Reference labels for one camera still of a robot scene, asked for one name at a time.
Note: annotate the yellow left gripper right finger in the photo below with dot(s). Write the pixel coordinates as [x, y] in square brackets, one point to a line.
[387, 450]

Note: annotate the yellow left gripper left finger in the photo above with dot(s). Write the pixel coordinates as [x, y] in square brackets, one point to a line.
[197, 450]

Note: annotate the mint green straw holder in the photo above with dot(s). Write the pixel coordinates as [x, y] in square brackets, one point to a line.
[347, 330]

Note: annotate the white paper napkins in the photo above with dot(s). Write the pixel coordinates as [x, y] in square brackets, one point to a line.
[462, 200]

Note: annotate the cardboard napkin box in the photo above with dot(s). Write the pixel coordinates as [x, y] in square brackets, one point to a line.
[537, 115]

----

### What to do
Each line, starting with the one that holds "Note: annotate the white" and ending with the last line of the listing, is to be restated exactly.

### Reply
Note: annotate the white paper napkins in the photo above with dot(s). Write the pixel coordinates as [x, y] in square brackets, one point to a line.
[462, 200]

Note: annotate the cardboard napkin box in the photo above with dot(s). Write the pixel coordinates as [x, y] in square brackets, one point to a line.
[537, 115]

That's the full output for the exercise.